New Black Monday for FTSE 100 – £124bn wiped off shares

Economy News

London’s stock market has plummeted amidst fears of a global recession caused by the coronavirus with £124 billion wiped off the value of the FTSE 100 blue-chip index.

The FTSE 100 closed 7.69% down on Monday – the fifth biggest single day fall in the index’s 36 year history and its worst drop since the October 2008 financial crisis.

A brutal day of trading was replicated around the world with global stock markets panicked by a collapsing oil price combined with fears of the impact of Covid-19.

‘Utter carnage out there’

“This will be remembered as Black Monday”, said Market.com’s chief market analyst Neil Wilson. “If you thought it couldn’t get any worse than the last fortnight, think again. The blood really is running in the streets, it’s utter carnage out there.”

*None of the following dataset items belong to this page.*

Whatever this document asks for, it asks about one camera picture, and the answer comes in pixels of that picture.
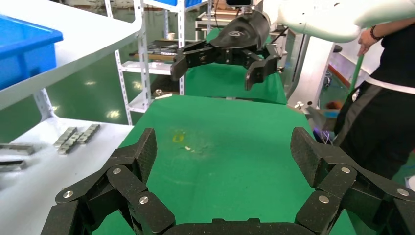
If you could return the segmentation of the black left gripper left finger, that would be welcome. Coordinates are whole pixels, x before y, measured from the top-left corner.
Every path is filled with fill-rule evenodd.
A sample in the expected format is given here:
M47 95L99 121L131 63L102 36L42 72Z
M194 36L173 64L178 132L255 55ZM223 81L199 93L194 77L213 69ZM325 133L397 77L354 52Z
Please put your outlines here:
M90 235L119 212L134 233L162 235L175 225L174 214L146 185L157 155L155 130L116 149L95 173L56 195L42 229L44 235Z

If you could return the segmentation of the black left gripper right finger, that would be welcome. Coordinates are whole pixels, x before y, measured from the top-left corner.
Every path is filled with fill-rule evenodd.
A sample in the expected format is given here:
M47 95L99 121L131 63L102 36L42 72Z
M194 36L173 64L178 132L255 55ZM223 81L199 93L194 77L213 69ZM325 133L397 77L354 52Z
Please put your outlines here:
M327 235L346 210L379 235L414 234L412 190L362 168L342 149L315 141L302 127L293 129L290 149L314 189L298 211L296 224Z

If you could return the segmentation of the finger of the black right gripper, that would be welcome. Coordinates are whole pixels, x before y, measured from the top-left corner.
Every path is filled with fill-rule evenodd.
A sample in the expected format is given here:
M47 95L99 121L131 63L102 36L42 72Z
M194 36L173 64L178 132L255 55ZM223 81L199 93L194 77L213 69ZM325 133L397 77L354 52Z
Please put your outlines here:
M189 68L213 63L216 58L216 49L205 40L186 45L177 50L170 67L170 78L179 81Z
M273 44L265 46L256 52L243 50L243 67L247 69L245 75L245 90L249 91L254 84L262 83L271 74L277 73L277 64L280 55Z

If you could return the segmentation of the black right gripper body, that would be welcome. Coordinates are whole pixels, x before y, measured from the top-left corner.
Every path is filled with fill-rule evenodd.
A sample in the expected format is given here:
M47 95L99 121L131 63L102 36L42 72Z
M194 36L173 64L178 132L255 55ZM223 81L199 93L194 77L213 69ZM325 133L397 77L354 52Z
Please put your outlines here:
M215 63L250 65L260 59L255 53L261 51L270 32L267 16L258 11L234 18L209 42L213 48Z

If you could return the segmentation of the person hand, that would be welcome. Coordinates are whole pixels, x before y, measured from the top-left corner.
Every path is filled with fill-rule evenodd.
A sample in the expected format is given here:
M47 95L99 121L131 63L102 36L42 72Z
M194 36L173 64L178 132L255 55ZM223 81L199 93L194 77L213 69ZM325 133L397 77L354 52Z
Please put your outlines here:
M358 44L360 45L360 49L358 51L357 56L362 56L366 54L372 45L377 43L379 39L376 36L373 36L372 28L365 30L362 32Z

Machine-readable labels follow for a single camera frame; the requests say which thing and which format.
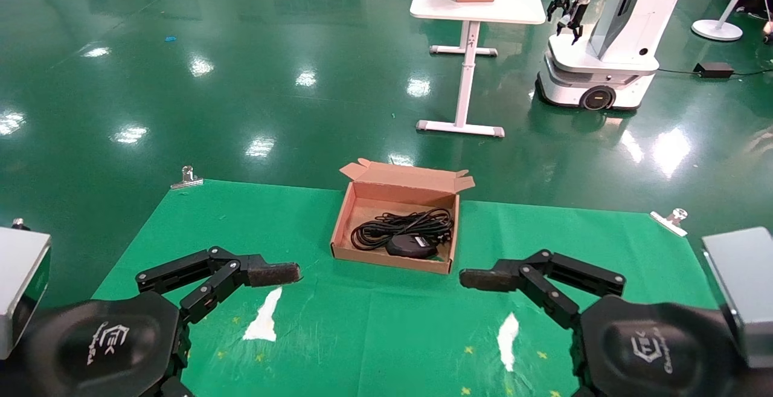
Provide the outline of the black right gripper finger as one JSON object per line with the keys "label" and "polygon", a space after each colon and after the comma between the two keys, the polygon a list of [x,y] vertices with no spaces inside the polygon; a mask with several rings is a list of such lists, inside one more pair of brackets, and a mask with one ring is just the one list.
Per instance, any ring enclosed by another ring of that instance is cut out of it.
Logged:
{"label": "black right gripper finger", "polygon": [[522,260],[499,259],[490,270],[466,268],[460,272],[461,286],[480,291],[520,291],[559,326],[574,329],[580,320],[579,306],[553,281],[598,297],[621,296],[626,286],[626,278],[618,273],[549,250]]}

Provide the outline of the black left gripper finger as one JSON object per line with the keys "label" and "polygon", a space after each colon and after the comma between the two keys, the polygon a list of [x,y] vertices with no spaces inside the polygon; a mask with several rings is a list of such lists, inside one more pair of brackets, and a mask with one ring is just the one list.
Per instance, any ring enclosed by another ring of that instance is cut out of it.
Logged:
{"label": "black left gripper finger", "polygon": [[181,319],[185,323],[203,320],[240,287],[283,286],[300,279],[298,263],[271,264],[260,254],[235,256],[219,246],[140,271],[135,277],[139,292],[160,295],[201,282],[180,301]]}

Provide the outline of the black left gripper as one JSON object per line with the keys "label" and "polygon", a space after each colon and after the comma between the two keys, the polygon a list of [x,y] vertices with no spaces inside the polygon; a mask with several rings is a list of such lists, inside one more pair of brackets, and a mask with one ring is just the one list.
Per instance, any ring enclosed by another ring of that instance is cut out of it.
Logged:
{"label": "black left gripper", "polygon": [[26,396],[194,397],[182,370],[181,312],[154,292],[43,311],[24,333]]}

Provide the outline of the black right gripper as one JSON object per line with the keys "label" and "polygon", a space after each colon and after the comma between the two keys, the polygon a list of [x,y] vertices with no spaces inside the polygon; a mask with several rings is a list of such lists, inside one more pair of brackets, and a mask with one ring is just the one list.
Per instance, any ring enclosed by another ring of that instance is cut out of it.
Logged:
{"label": "black right gripper", "polygon": [[578,320],[571,397],[729,396],[745,369],[718,309],[610,295]]}

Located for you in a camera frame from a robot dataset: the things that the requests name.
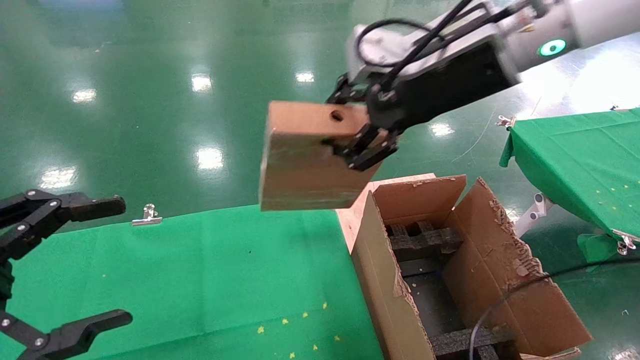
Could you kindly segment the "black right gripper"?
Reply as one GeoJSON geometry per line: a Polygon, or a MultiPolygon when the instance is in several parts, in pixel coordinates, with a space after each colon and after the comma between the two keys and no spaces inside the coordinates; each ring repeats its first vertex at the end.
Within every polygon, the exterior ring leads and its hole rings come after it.
{"type": "Polygon", "coordinates": [[[327,104],[363,103],[369,123],[351,139],[321,141],[342,158],[350,170],[364,172],[398,150],[399,132],[427,123],[518,84],[518,71],[498,39],[478,39],[444,56],[415,63],[390,85],[370,91],[372,80],[350,80],[347,72],[336,80],[327,104]]]}

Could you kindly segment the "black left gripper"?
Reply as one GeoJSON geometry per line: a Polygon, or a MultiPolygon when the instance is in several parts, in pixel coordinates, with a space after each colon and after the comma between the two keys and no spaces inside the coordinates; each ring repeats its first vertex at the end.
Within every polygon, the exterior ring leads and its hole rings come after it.
{"type": "MultiPolygon", "coordinates": [[[[20,260],[34,250],[42,240],[57,232],[66,223],[82,223],[113,217],[126,212],[121,196],[92,199],[86,194],[52,194],[29,189],[1,200],[0,228],[0,300],[12,298],[15,282],[9,259],[20,260]]],[[[19,360],[68,360],[90,350],[103,332],[131,324],[133,315],[123,309],[85,317],[43,333],[2,310],[1,332],[25,346],[19,360]]]]}

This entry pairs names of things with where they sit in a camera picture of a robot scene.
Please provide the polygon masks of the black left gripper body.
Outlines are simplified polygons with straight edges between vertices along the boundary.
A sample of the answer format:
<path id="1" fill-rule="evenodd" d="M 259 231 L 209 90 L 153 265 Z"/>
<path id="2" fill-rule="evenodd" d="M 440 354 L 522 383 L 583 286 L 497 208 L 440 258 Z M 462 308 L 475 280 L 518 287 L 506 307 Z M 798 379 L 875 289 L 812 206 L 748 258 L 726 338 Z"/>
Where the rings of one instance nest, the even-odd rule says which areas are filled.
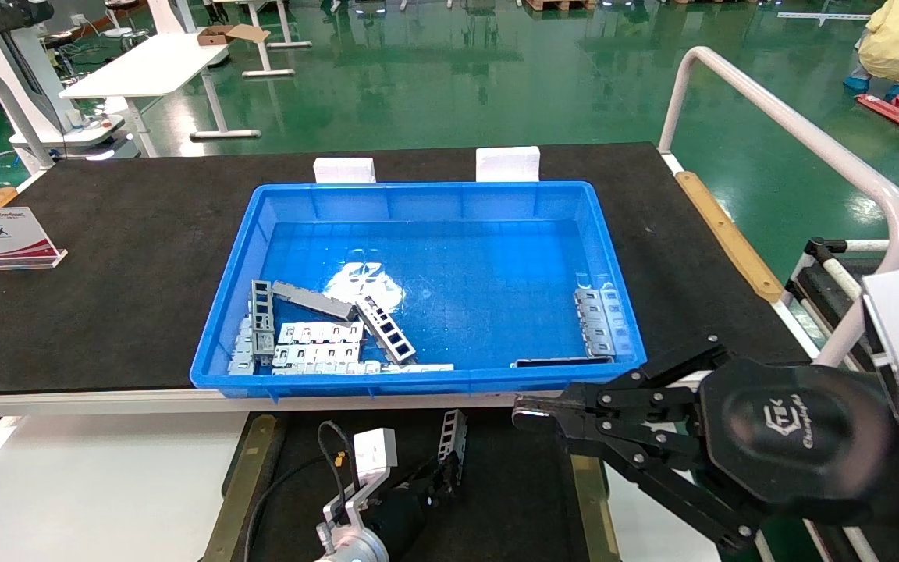
<path id="1" fill-rule="evenodd" d="M 415 496 L 415 480 L 382 484 L 368 501 L 368 529 L 388 551 L 408 551 L 420 536 L 432 507 L 421 507 Z"/>

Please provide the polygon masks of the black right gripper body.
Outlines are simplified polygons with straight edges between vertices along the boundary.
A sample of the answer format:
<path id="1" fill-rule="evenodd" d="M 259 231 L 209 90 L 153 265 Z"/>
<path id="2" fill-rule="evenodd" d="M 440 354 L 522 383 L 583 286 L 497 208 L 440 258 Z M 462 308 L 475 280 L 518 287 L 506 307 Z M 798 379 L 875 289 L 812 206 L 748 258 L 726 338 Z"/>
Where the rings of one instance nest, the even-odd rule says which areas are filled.
<path id="1" fill-rule="evenodd" d="M 899 530 L 899 424 L 875 379 L 733 359 L 700 383 L 713 467 L 770 514 Z"/>

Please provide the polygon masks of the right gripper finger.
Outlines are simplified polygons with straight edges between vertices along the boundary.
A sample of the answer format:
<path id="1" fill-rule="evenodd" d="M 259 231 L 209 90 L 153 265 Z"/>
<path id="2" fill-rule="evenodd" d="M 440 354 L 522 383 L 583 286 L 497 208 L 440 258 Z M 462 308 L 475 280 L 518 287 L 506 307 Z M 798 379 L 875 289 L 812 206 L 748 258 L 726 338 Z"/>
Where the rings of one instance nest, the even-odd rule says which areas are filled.
<path id="1" fill-rule="evenodd" d="M 759 516 L 727 506 L 677 474 L 649 428 L 581 428 L 567 431 L 570 452 L 596 457 L 669 512 L 725 550 L 753 546 Z"/>
<path id="2" fill-rule="evenodd" d="M 603 383 L 574 382 L 559 396 L 518 397 L 511 411 L 517 429 L 574 434 L 578 422 L 642 424 L 681 422 L 695 412 L 695 389 L 682 385 L 696 372 L 727 363 L 720 342 L 693 340 Z"/>

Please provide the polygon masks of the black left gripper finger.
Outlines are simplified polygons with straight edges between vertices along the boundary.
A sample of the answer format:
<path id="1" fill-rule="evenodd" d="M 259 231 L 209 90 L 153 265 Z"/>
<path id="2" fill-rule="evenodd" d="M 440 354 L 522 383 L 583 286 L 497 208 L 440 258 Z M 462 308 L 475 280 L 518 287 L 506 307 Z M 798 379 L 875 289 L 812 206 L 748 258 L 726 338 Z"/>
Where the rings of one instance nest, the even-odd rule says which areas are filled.
<path id="1" fill-rule="evenodd" d="M 421 507 L 438 507 L 450 497 L 450 477 L 446 470 L 436 468 L 415 478 L 415 496 Z"/>
<path id="2" fill-rule="evenodd" d="M 436 491 L 454 491 L 460 486 L 463 480 L 461 473 L 460 455 L 456 451 L 450 451 L 449 454 L 439 459 L 438 466 L 435 471 L 435 490 Z"/>

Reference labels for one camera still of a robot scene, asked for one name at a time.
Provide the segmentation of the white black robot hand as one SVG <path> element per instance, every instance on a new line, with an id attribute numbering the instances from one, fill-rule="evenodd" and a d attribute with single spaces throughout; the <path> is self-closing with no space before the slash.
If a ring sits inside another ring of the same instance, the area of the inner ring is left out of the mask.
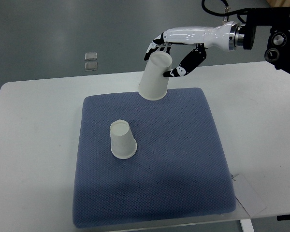
<path id="1" fill-rule="evenodd" d="M 237 46 L 237 34 L 240 25 L 230 21 L 218 27 L 179 27 L 169 29 L 152 40 L 146 51 L 144 60 L 149 60 L 156 51 L 170 53 L 171 46 L 193 45 L 179 65 L 163 73 L 164 77 L 182 77 L 191 73 L 206 59 L 206 49 L 215 46 L 223 51 L 232 51 Z"/>

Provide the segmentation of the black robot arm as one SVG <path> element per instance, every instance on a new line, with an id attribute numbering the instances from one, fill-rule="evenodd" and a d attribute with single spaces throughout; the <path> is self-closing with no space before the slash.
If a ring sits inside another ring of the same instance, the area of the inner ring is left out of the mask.
<path id="1" fill-rule="evenodd" d="M 245 8 L 237 13 L 243 23 L 238 30 L 239 43 L 245 50 L 252 49 L 256 28 L 269 26 L 270 34 L 264 58 L 277 70 L 290 74 L 290 7 Z"/>

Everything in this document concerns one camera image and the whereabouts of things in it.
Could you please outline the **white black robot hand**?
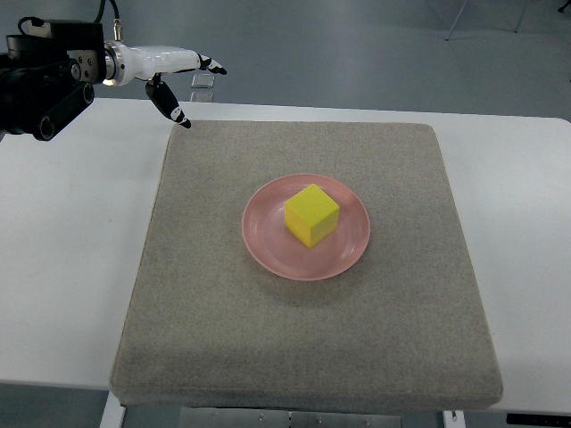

The oil markets saw the “biggest one-day plunge since the Gulf War in January 1991,” reports MarketWatch, “as Russia and Saudi Arabia geared up for a global price war that threatens to flood the world with crude at the same time demand is under pressure due to the global spread of Covid-19.”

BP and Shell lost over 20% of their value this morning (Monday) as frantic early trading saw the FTSE 100 plummet 9% and the FTSE 250 fall 7% as London reacted to falls in Asian markets and the collapsing the oil price.

The oil giants closed 19% and 18% down respectively as the price of Brent crude oil crashed to $31 per barrel. Other big losers including cruise ship operators Carnival down 15% and mining companies Glencore and BHP Group losing 12% and 16% respectively.

Coronavirus and Saudi-Russian spat to blame

BBC’s economic editor Faisal Islam tweeted the falls were from the “direct and indirect effects of coronavirus, and knock on Saudi-Russian spat”.

Only one company managed to register a gain on the FTSE 100 with Polymetal – a precious metals mining group operating in Russia and Kazakhstan – up 0.58% as investors and traders rushed to buy gold which ended trading on a seven year high.

The smaller indexes – FTSE 250 and FTSE 350 – saw the same big losses with falls of 6.5% and 7.3% respectively.

“The oil price shock has totally unnerved investors, while Italy’s decision to quarantine 16 million citizens in the north of the country has left markets feeling like the coronavirus outbreak is out of control – where next? The UK is preparing for the worst.” said market analyst Wilson.